• _TRY IT_
From the listing below, set down exactly the lines between the one holding "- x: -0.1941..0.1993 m" and the one holding "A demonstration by", inclusive. No other line is wanted.

• _RAW DATA_
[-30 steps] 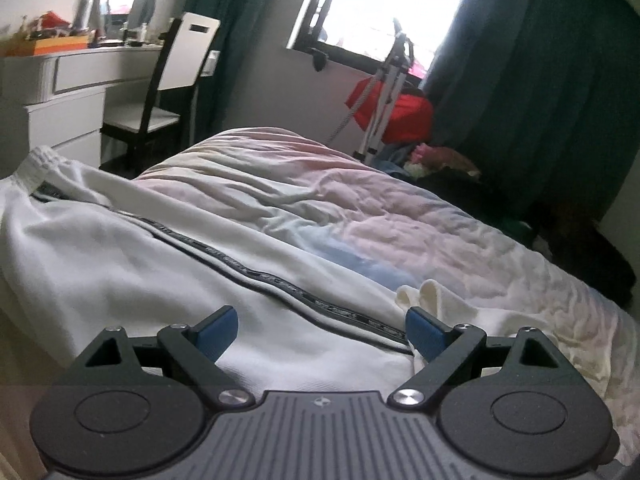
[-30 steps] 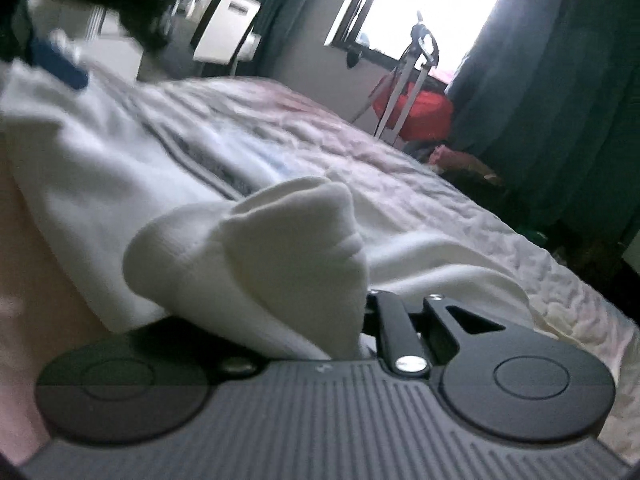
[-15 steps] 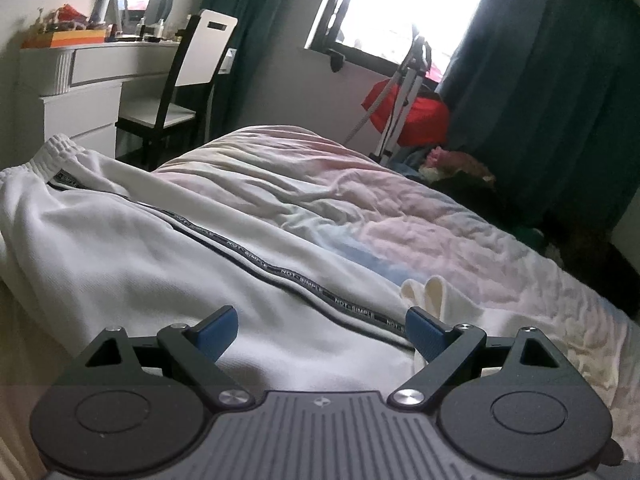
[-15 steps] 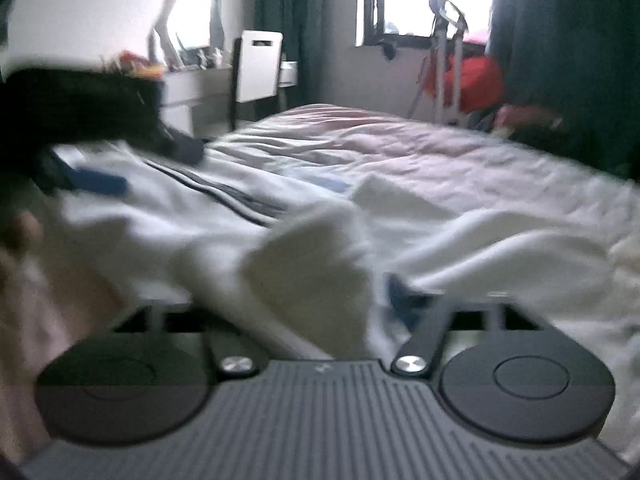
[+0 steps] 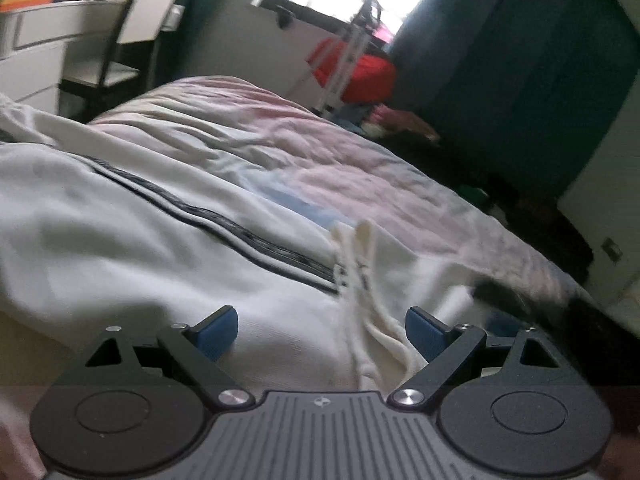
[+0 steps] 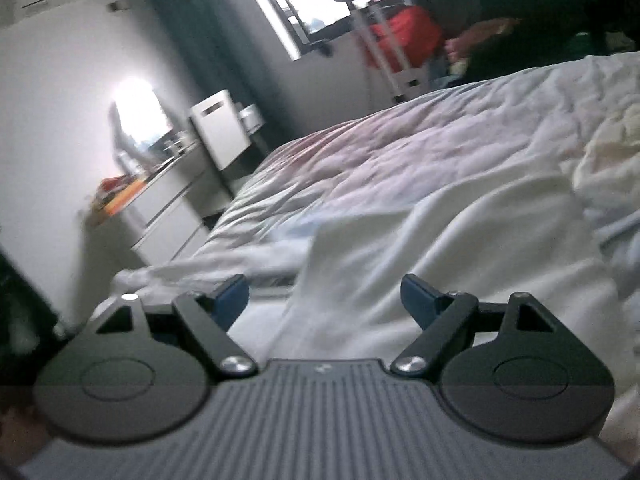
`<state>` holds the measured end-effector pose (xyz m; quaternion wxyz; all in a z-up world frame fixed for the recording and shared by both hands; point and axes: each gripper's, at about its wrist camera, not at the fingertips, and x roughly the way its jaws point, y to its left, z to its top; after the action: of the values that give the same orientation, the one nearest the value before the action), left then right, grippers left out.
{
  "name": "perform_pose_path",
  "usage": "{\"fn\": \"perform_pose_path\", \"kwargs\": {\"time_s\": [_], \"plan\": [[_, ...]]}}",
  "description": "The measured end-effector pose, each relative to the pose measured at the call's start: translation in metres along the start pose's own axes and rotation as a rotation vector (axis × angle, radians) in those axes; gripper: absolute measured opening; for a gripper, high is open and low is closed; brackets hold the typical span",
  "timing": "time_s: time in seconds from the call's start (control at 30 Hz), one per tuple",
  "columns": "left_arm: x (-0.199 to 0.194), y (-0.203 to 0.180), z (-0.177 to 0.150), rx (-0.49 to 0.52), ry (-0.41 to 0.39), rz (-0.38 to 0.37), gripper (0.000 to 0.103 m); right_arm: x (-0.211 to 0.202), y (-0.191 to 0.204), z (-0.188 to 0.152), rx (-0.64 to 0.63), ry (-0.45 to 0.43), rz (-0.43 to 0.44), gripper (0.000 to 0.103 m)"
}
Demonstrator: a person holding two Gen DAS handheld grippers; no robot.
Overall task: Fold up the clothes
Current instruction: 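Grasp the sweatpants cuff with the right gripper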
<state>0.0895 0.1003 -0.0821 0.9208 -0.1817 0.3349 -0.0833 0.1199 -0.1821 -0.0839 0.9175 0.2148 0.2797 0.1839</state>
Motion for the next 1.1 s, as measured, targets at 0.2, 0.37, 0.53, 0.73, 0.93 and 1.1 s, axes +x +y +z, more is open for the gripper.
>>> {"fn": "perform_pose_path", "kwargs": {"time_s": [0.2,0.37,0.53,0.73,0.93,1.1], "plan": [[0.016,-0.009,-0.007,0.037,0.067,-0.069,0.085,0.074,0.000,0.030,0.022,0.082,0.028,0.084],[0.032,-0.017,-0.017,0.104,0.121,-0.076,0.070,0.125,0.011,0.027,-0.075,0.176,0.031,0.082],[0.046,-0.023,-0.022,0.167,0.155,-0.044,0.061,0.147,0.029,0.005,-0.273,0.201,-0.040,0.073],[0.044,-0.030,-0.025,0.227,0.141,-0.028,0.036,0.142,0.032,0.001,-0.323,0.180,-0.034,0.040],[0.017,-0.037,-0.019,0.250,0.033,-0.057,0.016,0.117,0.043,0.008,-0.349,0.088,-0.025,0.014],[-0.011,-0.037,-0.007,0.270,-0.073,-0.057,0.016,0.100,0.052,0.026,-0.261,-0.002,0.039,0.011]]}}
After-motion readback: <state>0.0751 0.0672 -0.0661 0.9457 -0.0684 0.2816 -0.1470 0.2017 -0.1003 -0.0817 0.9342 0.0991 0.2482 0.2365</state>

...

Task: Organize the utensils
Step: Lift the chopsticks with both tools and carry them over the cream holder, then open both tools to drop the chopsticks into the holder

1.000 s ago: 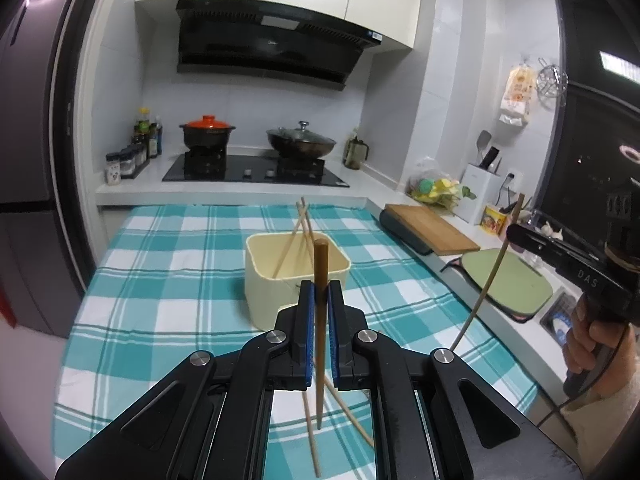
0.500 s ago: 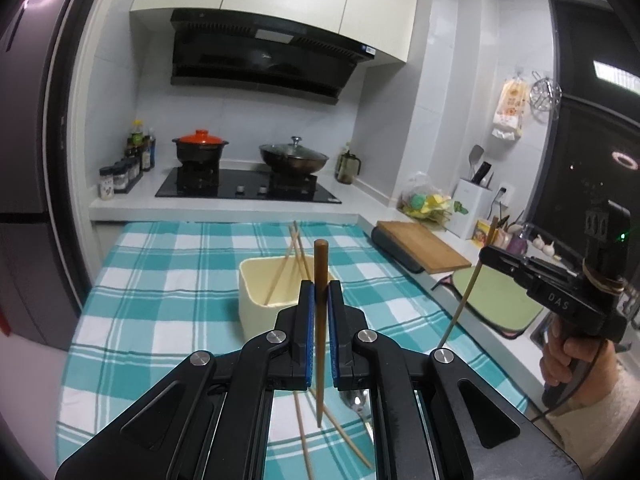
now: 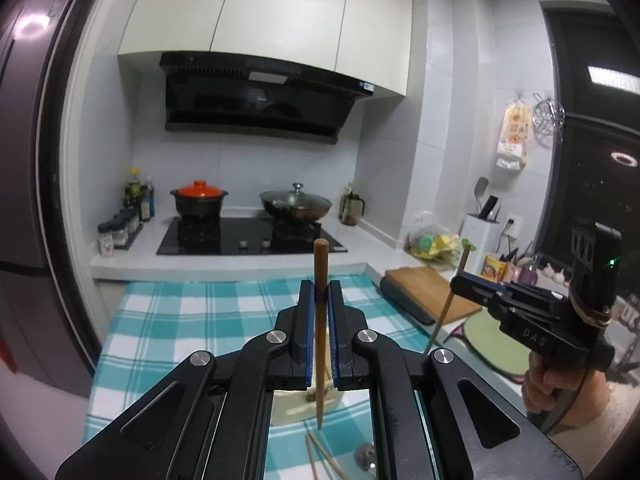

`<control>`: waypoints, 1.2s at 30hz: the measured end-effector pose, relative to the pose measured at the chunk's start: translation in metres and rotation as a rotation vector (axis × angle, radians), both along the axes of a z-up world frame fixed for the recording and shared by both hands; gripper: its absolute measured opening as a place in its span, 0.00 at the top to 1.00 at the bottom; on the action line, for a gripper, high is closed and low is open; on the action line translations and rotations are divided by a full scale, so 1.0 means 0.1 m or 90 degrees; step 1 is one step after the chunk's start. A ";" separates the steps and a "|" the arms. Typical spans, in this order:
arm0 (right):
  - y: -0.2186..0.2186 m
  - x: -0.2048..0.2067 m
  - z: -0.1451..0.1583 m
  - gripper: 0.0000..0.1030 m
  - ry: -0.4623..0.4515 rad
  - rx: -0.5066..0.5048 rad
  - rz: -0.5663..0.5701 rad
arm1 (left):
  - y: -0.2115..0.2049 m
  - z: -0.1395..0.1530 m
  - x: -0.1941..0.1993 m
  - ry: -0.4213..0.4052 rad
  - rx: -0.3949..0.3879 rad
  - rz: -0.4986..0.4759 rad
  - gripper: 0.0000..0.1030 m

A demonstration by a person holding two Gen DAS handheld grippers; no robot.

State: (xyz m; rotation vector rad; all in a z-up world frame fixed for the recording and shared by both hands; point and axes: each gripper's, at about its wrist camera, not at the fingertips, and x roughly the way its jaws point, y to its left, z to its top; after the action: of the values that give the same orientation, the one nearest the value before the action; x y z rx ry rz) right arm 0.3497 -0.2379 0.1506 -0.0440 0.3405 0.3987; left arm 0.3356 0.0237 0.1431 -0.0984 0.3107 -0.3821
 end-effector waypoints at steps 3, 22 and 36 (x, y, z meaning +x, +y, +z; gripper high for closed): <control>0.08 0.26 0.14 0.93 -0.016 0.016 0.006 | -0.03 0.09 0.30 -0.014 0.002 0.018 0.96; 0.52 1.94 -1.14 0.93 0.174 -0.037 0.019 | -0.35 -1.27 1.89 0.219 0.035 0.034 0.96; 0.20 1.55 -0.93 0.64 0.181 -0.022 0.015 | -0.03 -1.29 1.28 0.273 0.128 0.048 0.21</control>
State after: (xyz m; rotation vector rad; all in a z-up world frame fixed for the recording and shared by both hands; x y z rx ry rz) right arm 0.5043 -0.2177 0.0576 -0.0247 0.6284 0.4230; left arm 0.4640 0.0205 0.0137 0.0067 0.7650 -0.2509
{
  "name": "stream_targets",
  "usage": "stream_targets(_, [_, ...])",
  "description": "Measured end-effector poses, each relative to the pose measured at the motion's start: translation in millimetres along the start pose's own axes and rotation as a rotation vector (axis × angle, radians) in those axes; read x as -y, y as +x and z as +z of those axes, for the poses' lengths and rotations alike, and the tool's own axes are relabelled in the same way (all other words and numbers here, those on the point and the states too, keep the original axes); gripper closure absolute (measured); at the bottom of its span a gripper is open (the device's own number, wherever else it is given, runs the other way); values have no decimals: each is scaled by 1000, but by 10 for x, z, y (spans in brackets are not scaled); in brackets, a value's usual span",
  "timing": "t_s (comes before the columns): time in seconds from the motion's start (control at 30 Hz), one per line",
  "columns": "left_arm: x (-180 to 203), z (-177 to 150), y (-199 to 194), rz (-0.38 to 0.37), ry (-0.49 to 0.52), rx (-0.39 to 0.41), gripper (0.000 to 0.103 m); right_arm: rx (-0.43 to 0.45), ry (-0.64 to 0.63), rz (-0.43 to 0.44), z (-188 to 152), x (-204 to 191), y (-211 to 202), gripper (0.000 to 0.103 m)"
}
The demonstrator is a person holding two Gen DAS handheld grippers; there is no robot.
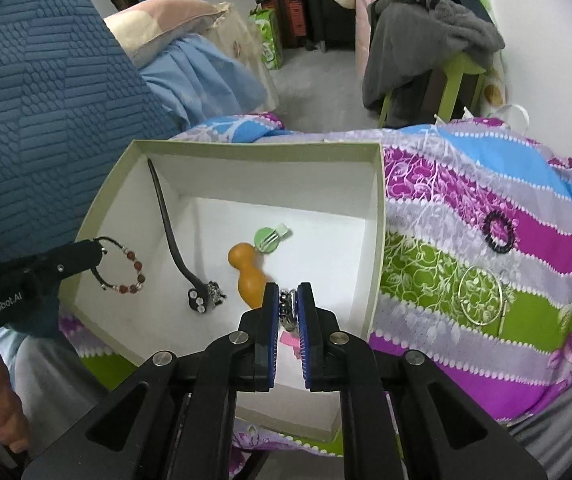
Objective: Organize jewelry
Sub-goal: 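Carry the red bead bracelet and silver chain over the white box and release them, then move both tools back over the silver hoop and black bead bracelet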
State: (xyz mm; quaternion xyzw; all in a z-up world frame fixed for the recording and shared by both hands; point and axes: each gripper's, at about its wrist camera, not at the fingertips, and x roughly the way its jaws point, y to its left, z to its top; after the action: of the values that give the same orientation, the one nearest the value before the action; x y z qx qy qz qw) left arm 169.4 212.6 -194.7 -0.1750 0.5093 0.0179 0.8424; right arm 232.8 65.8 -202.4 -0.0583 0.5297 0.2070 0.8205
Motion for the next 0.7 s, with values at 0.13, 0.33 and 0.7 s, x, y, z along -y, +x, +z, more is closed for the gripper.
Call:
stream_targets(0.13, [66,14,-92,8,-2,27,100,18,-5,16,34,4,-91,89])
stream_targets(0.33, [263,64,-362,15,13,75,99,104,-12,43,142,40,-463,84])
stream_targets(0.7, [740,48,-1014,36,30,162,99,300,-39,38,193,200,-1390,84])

• _TASK RESPONSE_
  - x: -0.1941..0.1993 m
  - ry: -0.4213..0.4052 rad
  - rx: -0.3949..0.3879 rad
  - rz: -0.4986..0.4759 rad
  - gripper: 0.0000..0.1030 m

A demonstration by a person holding two Gen DAS handheld grippers; no robot.

The work on this exercise is done.